Monday, July 28, 2008


The Rev. Dana Prom Smith, S.T.D., Ph.D. (7/28/08)

While visiting one of my older brothers, David, nearly three decades ago as he lay dying of pancreatic cancer, the hospital dietician came by asking for his menu choices for the next day. For breakfast he wanted Rice Crispies with a sliced banana, milk, and sugar, a taste of childhood.

Now, David was no wimp. A Marine captain severely wounded on Iwo Jima, he kept a jar on his desk filled with shrapnel that had surfaced throughout his life. He'd been a military attaché in Rabat, Morocco. A professor at Caltech with the sobriquet "Dirty Dave," he was an avid sailor, a Fulbright scholar, an author with a style tasting of butter, a connoisseur of fine wines and cuisine, a college wrestler, a surfer, a marvelous chef, a gardener extraordinaire, and a wit, bon vivant, and raconteur. Five Nobel Laureates were guests at his sixtieth birthday party.

As he lay dying asking for Rice Crispies, my heart broke. I knew what he meant. In his embers, he caught that fugitive sense of timelessness given only to children, as Wordsworth said, "trailing clouds of glory."

The scene of an admired older brother being struck down in his prime by a ghastly inevitability has haunted me throughout the years, leaving me an abiding sense of accountability. Even the strongest amongst us need comfort, secular sacraments transmitting some sense of meaning amidst the swirl of the meaningless.

As with Dave, Rice Crispies will do it for me, but along with them a garden will do it, too, particularly the feel of soil. I can still see my father hold the soil in his hands, saying, "Aye, laddie, 'tis where it all begins and ends." It was the same with Dave in his Wellies inviting me to feel his garden's soil above the cliffs at Point Dume in Malibu.

The feel of soil running through one's hands is one of those secular sacraments which, as the Book of Common Prayer reads, is "and outward and visible sign of an inward and spiritual grace." The outward and visible signs of hands and soil give us those inward and spiritual graces, allowing us to move beyond the certitudes of what we know to those sometime fugitive things we believe, those fugitive things that make life worthwhile. We know the intangible only by touching the tangible, no longer as bystanders but partakers in the making of heaven and earth, surely a divine enterprise if there ever were one.

William Blake said it best:

To see a world in a grain of sand
And heaven in a wild flower
Hold infinity in the palm of your hand
And eternity in an hour.

Comfort is not so much a place of ease and retreat as it is a groundedness amidst the swirl of life's confusions and death's absurdity. Indeed, the word "comfort" comes from the same Latin root as "fortify." The feel of soil connects with us that timelessness of childhood.

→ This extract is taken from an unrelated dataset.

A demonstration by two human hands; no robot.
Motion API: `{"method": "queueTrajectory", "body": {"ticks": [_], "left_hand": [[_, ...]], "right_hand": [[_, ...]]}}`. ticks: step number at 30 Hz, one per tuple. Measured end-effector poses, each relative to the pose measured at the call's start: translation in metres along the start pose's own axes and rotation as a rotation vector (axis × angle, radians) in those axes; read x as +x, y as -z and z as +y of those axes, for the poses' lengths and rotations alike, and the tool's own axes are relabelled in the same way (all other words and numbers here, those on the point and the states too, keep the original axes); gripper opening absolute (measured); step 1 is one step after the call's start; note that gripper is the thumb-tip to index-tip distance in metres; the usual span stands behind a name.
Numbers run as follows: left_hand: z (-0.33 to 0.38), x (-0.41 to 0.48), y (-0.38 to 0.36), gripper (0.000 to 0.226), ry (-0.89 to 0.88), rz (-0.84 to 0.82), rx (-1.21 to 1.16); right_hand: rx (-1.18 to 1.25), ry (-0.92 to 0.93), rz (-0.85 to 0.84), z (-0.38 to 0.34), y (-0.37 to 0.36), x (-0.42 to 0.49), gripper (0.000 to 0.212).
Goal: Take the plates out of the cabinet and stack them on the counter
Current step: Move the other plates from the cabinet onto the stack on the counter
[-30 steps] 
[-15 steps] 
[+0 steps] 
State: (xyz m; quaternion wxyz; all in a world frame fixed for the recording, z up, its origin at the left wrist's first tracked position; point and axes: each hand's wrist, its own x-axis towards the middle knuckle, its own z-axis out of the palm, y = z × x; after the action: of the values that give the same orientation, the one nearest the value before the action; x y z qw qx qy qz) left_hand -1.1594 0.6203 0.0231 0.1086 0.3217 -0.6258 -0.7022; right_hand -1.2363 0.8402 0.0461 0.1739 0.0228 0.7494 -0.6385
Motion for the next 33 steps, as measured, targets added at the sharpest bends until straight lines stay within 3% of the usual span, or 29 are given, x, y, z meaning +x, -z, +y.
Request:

Gardening begins with soil which is a thing different from dirt, the stuff God gives us. Soil is what the gardener makes of dirt, how the gardener shares in the process of creation. If one wants to find good gardeners, start out with feeling their soil. A love of soil is the mark a gardener. Everything else is secondary.

Other than a healthy garden, enriching soil saves water. Soil laden with organic matter makes the water-foolish garden less foolish and the water-wise more lush.

Alfred North Whitehead, the great mathematician, scientist, and philosopher, wrote in Religion in the Making, "Religion is what individuals do with their solitariness." The solitariness of which he wrote is that experience when the "earthly freight" of life weighs heavily upon us and when we can no longer run away into our diversions, when we hold "eternity in an hour" in the forests of our nights. The feel of soil enriched with garden's decay is one of those solitary sacraments, allowing us in touching the tangible to recall those fugitive intangibles.

Again, William Blake said it best:

Tyger! Tyger! Burning bright
In the forests of the night,
What immortal hand or eye
Could frame thy fearful symmetry?

Copyright © Dana Prom Smith 2008

1 comment:

Anonymous said...


A beautiful essay, one I will show my good friend, whose father also served with distinction on Iwo Jima.

May I ask, what was your father's name and battalion. And, if I may, when and what did your brother teach at CalTech? My brother-in-law graduated from there, and wonder whether he had been in your brother's class.

Thanks for this and the many other fine thoughts you send my way.